After reporting the bug, I wanted to determine if a conceptually simple and lightweight workaround was possible. Since focusedSceneValue works fine on macOS, I only needed a targeted workaround for UIKit based platforms.

  • First, we need some kind of shared state that our Commands implementation can read, since it’s by far the most lightweight way to pass the state across the Scene boundary. It’s not the “Swiftiest,” but felt like an appropriate balance of conciseness and complexity.
  • We need a way to track what the active Scene is. We can use the scenePhase Environment key with some added handling for onAppear and onDisappear.
  • Finally, we can combine these into a ViewModifier that can be reused across various Scenes, and adopt it in our Commands implementation.

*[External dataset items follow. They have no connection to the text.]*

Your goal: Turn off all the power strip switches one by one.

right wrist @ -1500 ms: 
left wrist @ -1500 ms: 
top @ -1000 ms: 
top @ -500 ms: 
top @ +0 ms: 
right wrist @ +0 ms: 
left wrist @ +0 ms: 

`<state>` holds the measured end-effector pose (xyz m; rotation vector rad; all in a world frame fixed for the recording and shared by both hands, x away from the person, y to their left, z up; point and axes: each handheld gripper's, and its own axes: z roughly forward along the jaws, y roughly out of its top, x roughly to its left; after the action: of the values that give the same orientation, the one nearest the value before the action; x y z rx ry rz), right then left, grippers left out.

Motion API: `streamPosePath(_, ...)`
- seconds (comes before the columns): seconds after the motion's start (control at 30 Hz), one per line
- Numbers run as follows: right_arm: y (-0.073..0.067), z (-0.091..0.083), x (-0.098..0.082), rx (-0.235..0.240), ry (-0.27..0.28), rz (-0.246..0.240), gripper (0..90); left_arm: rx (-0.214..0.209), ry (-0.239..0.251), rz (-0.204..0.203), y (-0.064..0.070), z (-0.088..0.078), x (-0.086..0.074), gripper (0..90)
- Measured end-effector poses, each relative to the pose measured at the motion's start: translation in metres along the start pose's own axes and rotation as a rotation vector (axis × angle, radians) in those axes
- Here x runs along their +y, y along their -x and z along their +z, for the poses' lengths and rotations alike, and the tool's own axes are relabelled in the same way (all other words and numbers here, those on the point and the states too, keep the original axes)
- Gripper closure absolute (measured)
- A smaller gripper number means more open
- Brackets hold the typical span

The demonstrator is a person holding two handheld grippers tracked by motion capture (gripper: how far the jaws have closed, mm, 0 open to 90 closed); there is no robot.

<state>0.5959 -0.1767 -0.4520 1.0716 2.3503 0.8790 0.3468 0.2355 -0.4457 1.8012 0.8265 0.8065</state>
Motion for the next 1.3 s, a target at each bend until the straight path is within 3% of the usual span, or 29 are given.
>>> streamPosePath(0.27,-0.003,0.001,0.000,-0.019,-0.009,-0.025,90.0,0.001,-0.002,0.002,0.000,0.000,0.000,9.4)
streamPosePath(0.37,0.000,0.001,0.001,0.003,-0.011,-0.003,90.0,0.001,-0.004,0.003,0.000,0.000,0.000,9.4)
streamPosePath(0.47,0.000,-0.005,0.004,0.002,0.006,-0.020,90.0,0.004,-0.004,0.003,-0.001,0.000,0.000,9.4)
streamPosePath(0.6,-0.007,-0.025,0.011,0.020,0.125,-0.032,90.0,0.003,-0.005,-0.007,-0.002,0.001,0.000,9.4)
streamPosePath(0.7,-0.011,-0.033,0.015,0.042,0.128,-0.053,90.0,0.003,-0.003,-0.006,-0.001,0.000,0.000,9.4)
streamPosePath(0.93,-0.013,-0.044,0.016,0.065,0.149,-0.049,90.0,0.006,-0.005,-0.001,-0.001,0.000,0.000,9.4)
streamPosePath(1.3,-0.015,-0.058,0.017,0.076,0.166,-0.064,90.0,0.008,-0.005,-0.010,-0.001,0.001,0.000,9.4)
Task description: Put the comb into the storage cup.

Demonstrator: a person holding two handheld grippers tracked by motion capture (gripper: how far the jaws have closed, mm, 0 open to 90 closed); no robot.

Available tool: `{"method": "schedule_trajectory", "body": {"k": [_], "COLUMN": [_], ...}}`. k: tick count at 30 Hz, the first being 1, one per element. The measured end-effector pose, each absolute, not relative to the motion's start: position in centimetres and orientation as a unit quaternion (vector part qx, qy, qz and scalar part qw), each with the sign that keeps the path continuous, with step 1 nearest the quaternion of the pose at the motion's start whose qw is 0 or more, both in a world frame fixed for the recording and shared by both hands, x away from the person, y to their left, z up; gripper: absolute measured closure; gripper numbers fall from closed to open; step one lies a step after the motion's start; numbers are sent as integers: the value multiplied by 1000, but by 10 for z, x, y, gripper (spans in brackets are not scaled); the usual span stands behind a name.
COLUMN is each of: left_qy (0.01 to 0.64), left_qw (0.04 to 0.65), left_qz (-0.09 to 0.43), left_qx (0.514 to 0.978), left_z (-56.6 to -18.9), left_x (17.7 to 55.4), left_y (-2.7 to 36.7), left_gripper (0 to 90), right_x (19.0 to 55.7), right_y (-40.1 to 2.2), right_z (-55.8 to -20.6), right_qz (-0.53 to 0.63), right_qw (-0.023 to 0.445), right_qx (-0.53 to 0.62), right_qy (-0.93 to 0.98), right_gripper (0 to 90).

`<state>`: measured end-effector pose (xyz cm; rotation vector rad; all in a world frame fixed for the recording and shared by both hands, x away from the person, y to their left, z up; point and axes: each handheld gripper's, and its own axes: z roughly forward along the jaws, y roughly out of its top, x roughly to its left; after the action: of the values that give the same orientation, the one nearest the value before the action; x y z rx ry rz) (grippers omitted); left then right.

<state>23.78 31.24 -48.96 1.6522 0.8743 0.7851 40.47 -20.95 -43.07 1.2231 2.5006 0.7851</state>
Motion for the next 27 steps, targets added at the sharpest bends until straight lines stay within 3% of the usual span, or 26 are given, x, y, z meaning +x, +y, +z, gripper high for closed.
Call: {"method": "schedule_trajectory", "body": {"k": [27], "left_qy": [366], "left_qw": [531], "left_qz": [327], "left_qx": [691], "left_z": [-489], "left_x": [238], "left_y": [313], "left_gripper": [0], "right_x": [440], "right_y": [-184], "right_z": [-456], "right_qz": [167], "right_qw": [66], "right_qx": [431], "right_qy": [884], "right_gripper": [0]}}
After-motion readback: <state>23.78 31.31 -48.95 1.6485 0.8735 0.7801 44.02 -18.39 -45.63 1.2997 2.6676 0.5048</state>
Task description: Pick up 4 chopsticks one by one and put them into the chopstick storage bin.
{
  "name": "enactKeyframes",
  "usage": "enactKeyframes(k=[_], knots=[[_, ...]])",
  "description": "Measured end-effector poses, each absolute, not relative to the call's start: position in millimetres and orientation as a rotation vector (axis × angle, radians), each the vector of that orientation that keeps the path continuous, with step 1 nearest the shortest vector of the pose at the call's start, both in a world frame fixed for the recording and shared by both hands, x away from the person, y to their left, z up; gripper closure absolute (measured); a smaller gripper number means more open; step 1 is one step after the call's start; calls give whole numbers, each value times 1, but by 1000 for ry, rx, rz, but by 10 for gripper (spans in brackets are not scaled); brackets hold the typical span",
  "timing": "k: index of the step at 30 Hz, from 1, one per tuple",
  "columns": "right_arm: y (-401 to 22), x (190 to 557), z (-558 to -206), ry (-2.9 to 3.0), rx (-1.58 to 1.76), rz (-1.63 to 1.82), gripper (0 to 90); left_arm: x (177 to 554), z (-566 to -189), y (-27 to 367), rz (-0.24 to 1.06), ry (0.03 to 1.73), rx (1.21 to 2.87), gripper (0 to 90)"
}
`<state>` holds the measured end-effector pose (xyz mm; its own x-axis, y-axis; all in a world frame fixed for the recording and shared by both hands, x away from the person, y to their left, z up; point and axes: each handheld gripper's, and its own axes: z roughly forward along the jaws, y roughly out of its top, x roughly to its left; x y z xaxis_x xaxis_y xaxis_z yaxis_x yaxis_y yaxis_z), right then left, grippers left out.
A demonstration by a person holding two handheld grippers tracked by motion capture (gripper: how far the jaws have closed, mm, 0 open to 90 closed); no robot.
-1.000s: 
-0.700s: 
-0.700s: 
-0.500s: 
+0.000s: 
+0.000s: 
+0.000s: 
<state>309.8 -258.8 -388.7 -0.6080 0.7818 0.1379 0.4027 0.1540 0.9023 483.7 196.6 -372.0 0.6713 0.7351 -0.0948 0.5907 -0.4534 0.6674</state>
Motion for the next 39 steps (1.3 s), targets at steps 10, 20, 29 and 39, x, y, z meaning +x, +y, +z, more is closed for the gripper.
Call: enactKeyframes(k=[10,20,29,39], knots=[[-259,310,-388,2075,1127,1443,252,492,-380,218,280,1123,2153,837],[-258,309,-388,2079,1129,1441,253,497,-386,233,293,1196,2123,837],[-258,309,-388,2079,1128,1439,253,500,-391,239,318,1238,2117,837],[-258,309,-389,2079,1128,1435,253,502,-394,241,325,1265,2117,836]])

Putting this all together, here is where I landed:

#if canImport(UIKit)

import SwiftUI

extension View {
    func documentGroupSceneFocusBinding<T: AnyObject>(
        _ document: T,
        keyPath: ReferenceWritableKeyPath<ActiveScene, T?>
    ) -> some View {
        ModifiedContent(content: self, modifier: DocumentGroupFocusWorkaround(document: document, keyPath: keyPath))
    }
}

struct DocumentGroupFocusWorkaround<T: AnyObject>: ViewModifier {
    let document: T
    let keyPath: ReferenceWritableKeyPath<ActiveScene, T?>
    
    @Environment(\.scenePhase) private var scenePhase
    
    func body(content: Content) -> some View {
        content
            .onChange(of: scenePhase) { _, newValue in scenePhaseDidChange(to: newValue) }
            .onAppear { scenePhaseDidChange(to: .active) }
            .onDisappear { scenePhaseDidChange(to: .background) }
    }
    
    private func scenePhaseDidChange(to scenePhase: ScenePhase) {
        let isActive = scenePhase == .active
        if isActive {
            ActiveScene.shared[keyPath: keyPath] = document
        } else if ActiveScene.shared[keyPath: keyPath] === document {
            ActiveScene.shared[keyPath: keyPath] = nil
        }
    }
}

@Observable @MainActor
final class ActiveScene {
    static let shared = ActiveScene()
}

#endif

What’s left is to add the fields we care about, like the DocumentState from the example app we’ve defined, to the ActiveScene definition:

final class ActiveScene {
    // …
    var documentState: DocumentState?
}

Then, our ContentView can trivially apply the workaround using a single line of code:

var body: some View {
    platformView
#if canImport(UIKit)
        .documentGroupSceneFocusBinding(state, keyPath: \.documentState)
#endif
}

The adoption inside our Commands definition would be trivial, too, not requiring any changes to the body of the implementation:

struct EditingCommands: Commands {
#if canImport(UIKit)
    private var state: DocumentState? {
        ActiveScene.shared.documentState
    }
#else
    @FocusedValue(DocumentState.self) private var state
#endif

    var body: some Commands {
        // …
    }
}

Conclusion

I’ve reported the bug to Apple (tracked as FB20116555), and I’m including both the repro case and the above workaround as sample code available on GitHub. I truly hope both DocumentGroup and Document-Based App lifecycle can get the attention they deserve in the near future, as these issues are quite prohibitive when it comes to attempting to use these APIs in production applications.